MARKET REPORT: Pharma stocks cushion the blow as weak oil prices and mining worries rock top FTSE firms
Pharmaceutical companies aided the stock market in London yesterday as a number of approvals and payments were secured on key drugs.
The healthcare sector was the only area in the black, up 0.6 per cent, as weak oil prices and a bearish outlook for the mining industry weighed on many of the UK’s largest companies.
The FTSE 100 index fell 0.11 per cent, or 8.50 points, to 7439.29.
Biotech firm Shire enjoyed another strong day of trading after the European Medicines Agency allowed it to market a treatment to prevent bleeding in adults with Von Willebrand disease, a blood-clotting disorder.
The approval comes a day after Shire secured regulatory backing in the US for its long-lasting treatment for attention deficit hyperactivity disorder.
Just the tonic: The healthcare sector was the only area in the black, up 0.6% as a number of approvals and payments were secured on key drugs
Shares rose 3.7 per cent, or 166p, to 4626p yesterday, placing the firm at the top of the FTSE 100.
Health giant GlaxoSmithKline was also among the biggest winners after a US jury ordered rival Teva Pharmaceutical Industries to pay it more than £185.6million for patent infringement.
Teva is alleged to have broken a patent on a Glaxo blood pressure drug with a generic version of the medicine.
The jury rejected claims that Glaxo’s patent was not valid, and said Glaxo should also be awarded an extra £1.1million in royalties. Shares rose 2.3 per cent, or 39p, to 1722p.
In the mid cap index, drug addiction treatment company Indivior advanced after reporting success in its latest trial for a medicine used to treat opiate addiction in adults found it was ‘significantly’ effective in helping treat dependence on addictive drugs.
The drug is being reviewed by the US Food and Drug Administration. Shares rose 2.3 per cent, or 7.6p, to 334.4p.

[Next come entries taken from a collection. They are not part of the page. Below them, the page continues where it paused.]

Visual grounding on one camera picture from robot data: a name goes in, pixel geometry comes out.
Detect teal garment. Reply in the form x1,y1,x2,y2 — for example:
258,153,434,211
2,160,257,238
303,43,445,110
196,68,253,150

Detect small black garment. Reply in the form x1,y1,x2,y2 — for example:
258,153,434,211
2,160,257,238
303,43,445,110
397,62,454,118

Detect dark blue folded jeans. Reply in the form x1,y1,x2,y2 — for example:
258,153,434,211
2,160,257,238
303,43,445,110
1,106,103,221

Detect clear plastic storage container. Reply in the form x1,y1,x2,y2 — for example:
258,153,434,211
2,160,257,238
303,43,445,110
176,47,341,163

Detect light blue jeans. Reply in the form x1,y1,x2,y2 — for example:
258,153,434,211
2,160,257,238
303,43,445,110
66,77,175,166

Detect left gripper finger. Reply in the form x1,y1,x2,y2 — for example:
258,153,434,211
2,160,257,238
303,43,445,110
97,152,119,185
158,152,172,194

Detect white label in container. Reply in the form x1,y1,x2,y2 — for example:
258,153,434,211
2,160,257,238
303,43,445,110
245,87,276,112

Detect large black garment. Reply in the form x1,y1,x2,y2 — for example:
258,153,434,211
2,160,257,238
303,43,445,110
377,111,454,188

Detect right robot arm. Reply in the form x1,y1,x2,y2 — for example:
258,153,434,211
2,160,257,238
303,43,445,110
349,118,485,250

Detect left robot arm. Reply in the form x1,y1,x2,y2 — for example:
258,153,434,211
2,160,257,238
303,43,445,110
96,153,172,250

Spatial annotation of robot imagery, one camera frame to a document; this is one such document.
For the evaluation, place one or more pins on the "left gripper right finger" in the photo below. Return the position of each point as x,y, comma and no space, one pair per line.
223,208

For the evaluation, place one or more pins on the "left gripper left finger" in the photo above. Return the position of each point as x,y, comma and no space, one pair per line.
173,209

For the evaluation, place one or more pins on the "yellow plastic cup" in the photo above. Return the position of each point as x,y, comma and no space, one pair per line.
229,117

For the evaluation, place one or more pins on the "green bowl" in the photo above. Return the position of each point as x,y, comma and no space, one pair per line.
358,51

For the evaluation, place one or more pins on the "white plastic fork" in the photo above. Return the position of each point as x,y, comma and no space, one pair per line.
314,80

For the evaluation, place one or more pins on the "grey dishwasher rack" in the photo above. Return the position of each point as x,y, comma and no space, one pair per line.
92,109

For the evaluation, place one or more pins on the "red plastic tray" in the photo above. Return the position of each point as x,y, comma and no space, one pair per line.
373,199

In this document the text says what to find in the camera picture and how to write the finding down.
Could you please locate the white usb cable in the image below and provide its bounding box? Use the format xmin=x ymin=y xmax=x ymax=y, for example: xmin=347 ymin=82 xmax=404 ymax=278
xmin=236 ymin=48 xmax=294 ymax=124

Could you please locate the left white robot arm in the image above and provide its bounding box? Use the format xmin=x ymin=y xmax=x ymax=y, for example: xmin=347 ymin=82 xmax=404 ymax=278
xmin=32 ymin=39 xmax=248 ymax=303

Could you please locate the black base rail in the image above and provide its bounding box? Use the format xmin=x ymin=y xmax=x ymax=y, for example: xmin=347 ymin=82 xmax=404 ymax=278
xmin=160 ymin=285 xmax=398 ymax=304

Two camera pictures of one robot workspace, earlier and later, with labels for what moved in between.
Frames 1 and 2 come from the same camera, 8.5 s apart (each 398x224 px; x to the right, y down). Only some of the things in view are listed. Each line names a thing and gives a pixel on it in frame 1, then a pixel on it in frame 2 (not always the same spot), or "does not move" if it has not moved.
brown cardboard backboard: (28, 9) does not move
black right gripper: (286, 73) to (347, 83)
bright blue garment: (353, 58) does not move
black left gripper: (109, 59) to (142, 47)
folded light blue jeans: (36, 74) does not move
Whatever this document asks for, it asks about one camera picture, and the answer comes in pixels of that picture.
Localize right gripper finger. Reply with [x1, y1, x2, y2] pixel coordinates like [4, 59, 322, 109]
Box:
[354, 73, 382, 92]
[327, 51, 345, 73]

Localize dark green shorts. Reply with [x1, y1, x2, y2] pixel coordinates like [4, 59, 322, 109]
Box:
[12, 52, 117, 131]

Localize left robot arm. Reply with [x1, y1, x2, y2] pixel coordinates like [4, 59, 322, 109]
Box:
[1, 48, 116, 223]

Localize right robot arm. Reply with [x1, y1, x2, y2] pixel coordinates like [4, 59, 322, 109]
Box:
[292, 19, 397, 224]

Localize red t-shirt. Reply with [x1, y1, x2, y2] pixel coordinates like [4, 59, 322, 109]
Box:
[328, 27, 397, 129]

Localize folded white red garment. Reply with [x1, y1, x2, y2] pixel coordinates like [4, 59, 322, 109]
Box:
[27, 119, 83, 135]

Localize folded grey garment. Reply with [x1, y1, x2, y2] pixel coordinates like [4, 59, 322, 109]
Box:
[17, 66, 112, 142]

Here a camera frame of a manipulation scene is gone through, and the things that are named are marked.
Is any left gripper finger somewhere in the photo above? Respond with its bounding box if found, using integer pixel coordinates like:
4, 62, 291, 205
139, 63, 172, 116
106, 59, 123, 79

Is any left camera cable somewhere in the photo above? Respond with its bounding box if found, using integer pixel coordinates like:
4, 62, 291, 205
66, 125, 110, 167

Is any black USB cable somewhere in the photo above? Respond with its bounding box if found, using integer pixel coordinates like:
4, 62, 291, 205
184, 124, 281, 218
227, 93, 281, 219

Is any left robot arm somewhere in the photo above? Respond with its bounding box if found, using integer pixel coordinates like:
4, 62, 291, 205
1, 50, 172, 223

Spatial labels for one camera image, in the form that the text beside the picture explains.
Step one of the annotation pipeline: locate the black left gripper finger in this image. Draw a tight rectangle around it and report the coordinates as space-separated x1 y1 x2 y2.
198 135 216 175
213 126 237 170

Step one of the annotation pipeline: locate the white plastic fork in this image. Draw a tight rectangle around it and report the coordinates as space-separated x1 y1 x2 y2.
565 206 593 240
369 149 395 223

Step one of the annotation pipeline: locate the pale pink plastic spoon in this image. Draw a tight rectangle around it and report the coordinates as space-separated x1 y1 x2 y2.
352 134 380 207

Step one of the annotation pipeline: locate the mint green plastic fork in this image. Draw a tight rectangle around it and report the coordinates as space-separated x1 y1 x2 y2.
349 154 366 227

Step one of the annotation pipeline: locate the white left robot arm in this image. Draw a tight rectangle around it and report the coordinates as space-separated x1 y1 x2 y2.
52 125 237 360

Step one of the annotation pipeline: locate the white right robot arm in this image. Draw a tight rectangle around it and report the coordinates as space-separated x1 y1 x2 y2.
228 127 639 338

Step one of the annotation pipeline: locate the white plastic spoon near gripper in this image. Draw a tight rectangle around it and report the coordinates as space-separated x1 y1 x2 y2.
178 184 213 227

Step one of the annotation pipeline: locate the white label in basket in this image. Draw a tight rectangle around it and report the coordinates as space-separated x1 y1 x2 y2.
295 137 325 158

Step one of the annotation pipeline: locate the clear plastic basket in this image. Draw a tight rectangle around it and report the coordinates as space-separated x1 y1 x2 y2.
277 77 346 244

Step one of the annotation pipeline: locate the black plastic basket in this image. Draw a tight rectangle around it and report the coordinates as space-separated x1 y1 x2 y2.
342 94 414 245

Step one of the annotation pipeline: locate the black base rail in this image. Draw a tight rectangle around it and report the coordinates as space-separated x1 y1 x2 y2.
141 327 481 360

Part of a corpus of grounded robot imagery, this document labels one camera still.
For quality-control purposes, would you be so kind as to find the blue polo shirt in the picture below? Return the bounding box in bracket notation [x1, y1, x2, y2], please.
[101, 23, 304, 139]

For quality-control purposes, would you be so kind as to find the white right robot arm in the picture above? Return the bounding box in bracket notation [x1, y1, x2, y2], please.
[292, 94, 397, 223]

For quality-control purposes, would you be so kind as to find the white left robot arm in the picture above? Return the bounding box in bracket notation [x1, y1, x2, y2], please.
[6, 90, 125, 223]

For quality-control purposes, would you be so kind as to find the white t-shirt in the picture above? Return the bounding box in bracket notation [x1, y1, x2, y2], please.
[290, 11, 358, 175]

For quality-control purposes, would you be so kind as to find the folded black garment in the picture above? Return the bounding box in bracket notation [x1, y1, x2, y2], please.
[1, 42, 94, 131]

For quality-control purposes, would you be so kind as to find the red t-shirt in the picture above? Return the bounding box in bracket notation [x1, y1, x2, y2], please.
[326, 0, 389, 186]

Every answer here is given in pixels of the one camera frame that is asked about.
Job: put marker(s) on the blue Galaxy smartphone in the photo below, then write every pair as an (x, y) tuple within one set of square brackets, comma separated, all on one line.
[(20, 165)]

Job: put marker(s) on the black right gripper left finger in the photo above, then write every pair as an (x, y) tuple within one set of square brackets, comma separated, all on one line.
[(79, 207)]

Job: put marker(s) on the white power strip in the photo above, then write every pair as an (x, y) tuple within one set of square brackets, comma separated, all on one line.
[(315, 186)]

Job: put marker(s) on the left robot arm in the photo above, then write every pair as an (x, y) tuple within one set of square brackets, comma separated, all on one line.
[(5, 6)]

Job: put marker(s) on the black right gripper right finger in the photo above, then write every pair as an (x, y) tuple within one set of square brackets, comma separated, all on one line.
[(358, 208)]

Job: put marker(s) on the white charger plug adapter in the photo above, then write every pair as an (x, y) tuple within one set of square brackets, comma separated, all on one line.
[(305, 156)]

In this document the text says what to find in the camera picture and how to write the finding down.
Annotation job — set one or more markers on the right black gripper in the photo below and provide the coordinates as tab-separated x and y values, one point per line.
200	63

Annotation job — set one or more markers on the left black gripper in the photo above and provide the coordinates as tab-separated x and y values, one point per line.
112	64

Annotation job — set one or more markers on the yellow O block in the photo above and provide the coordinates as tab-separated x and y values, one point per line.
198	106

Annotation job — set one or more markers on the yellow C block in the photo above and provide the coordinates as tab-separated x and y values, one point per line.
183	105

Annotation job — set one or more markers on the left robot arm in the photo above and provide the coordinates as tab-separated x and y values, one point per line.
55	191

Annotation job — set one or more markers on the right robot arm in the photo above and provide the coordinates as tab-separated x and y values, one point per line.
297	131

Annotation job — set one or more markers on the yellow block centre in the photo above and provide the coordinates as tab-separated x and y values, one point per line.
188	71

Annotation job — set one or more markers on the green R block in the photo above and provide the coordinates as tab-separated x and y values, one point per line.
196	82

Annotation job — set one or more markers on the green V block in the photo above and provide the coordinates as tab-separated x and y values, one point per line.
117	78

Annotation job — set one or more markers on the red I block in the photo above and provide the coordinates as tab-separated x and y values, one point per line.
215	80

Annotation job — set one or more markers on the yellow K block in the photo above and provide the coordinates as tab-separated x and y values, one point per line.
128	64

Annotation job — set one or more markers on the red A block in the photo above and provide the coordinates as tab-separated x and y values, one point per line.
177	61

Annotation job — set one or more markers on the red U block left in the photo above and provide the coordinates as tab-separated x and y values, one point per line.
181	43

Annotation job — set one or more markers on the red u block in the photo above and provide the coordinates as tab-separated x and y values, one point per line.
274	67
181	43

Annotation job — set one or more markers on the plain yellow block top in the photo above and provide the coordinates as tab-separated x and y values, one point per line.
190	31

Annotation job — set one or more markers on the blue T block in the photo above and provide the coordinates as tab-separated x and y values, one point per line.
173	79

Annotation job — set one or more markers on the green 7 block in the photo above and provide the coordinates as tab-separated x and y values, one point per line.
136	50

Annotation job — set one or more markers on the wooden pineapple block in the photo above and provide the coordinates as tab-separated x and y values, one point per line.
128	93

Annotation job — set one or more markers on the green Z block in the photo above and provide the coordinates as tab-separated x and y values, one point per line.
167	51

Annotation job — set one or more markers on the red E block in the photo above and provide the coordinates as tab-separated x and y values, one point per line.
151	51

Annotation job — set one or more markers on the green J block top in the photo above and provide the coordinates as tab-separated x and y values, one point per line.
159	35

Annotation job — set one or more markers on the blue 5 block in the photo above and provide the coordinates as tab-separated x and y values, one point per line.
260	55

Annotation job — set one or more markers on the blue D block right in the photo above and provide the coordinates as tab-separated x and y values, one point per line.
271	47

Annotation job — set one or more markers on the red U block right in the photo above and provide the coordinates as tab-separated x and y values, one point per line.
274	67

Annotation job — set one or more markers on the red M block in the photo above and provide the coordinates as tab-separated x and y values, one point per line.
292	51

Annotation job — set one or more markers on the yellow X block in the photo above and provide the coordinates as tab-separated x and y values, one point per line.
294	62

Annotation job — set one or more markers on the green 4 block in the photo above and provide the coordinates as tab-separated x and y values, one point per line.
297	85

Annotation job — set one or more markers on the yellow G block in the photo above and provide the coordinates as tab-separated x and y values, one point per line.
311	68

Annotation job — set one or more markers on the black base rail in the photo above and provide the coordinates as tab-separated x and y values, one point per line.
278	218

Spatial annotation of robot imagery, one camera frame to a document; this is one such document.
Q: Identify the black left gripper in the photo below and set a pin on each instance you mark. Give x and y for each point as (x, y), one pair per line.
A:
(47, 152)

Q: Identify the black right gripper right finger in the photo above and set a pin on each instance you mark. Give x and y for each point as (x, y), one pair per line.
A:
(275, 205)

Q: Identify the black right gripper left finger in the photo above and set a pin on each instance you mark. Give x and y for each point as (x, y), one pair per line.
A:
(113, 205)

Endoscopy firm Creo Medical Group jumped after announcing the first successful use of its device to treat bowel cancer.
Endoscopy is the process of using cameras to look through the body, and the device helps to remove early cancerous and pre-cancerous tumours in the bowel.
Shares rose 3.8 per cent, or 3p, to 81.5p, an 11-year high.
The pharma sector’s success even lifted drug firms which didn’t have news out. Biopharma firm AstraZeneca rose 2 per cent, or 108p, to 5508p, while Vectura advanced 1.4 per cent, or 1.6p, to 115.3p.
Outside of the pharma sector, doorstep lender Provident Financial enjoyed a remarkable change of heart from investors after a £754million sell-off on Tuesday on the back of a profit warning.
It neared the top of FTSE 100, advancing 3.6 per cent, or 86p, to 2447p, despite being cut by Goldman Sachs.
Meanwhile, the bottom end of the index was dominated by firms which started trading without a dividend.
Water company United Utilities was worst-hit, down 4.2 per cent, or 39.5p, to 898.5p, while real estate investor Land Securities Group fell 1.7 per cent, or 18p, to 1017p, and Experian fell 1.4 per cent, or 23p, to 1609p.
Chelsea FC owner Roman Abramovich’s steel firm Evraz was the FTSE 250’s biggest winner after Deutsche Bank turned more positive on Middle East and African miners, naming Evraz as its top pick in the sector. Shares rose 8 per cent, or 14.1p, to 189.6p.
ZPG languished despite analysts at Jefferies saying the absence of any comment on energy price caps in Wednesday’s Queen’s Speech should help the firm.
Changes could affect ZPG’s price comparison subsidiaries such as Zoopla and uSwitch as it could reduce competition in the market. Shares fell 1.2 per cent, or 4.4p, to 350p.